Copy the first line of the material below and every later line through the line containing "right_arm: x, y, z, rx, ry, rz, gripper", without any other output.

*** DATA PROVIDED Section Begins ***

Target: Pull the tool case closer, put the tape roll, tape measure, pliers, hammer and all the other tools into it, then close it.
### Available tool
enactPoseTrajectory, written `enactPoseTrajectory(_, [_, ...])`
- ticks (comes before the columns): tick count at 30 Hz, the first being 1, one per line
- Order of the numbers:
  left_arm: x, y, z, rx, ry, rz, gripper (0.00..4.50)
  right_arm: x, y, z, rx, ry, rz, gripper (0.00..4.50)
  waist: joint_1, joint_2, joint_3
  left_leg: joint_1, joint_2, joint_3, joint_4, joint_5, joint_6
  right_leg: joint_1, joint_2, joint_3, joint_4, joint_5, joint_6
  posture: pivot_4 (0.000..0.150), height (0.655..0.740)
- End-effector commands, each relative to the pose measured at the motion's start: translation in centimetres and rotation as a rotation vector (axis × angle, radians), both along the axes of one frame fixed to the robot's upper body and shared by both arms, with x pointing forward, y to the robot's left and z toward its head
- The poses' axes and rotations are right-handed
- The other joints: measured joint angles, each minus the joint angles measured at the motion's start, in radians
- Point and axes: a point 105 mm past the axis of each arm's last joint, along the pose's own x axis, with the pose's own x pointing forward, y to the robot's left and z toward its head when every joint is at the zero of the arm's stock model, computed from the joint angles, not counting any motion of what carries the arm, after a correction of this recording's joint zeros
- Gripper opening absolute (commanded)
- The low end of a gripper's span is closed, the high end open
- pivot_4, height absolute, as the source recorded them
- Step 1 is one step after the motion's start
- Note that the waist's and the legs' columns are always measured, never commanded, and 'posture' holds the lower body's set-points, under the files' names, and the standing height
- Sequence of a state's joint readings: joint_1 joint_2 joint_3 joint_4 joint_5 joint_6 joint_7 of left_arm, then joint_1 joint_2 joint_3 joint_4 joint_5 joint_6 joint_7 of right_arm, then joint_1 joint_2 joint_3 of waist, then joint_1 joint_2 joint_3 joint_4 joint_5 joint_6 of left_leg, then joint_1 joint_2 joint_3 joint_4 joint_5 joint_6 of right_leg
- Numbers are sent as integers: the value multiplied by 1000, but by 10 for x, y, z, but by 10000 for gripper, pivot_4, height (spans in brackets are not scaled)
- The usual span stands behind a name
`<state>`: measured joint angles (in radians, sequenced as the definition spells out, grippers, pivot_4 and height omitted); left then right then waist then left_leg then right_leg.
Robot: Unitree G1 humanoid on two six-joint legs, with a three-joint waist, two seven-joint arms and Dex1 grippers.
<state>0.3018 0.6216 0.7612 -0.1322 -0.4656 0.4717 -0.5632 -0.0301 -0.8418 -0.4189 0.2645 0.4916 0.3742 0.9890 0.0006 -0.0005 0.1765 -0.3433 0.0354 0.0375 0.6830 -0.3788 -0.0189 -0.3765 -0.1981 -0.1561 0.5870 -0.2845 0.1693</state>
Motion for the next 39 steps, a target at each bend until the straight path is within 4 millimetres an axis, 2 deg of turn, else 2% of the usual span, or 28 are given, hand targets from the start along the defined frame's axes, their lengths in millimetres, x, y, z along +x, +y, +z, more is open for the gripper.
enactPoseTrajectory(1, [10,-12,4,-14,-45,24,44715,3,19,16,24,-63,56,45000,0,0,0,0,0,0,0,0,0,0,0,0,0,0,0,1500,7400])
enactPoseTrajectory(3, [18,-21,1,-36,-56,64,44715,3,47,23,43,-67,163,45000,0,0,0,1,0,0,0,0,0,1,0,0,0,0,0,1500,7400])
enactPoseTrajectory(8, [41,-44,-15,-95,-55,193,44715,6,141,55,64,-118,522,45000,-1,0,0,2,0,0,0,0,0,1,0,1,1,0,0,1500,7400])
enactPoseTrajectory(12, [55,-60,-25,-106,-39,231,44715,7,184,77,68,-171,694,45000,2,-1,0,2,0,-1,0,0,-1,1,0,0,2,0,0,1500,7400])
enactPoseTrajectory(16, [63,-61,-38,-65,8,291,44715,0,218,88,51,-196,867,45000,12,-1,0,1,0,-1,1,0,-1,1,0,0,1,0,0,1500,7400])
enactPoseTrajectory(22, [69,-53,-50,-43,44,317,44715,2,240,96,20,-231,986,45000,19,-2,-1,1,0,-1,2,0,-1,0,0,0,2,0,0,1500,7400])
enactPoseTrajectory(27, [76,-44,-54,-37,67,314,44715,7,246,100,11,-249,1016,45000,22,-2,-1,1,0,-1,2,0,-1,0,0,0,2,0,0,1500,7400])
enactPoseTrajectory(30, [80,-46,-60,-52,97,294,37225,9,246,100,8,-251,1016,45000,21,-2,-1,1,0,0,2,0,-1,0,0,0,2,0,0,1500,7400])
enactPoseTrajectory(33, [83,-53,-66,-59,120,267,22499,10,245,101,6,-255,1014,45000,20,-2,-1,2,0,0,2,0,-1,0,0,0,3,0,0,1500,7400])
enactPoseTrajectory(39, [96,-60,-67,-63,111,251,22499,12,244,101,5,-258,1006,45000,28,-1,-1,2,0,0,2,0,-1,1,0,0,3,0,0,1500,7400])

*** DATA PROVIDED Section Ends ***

#### SOLUTION TO THIS EXERCISE
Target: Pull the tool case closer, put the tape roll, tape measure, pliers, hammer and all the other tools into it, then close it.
### Available tool
enactPoseTrajectory, written `enactPoseTrajectory(_, [_, ...])`
- ticks (comes before the columns): tick count at 30 Hz, the first being 1, one per line
- Order of the numbers:
  left_arm: x, y, z, rx, ry, rz, gripper (0.00..4.50)
  right_arm: x, y, z, rx, ry, rz, gripper (0.00..4.50)

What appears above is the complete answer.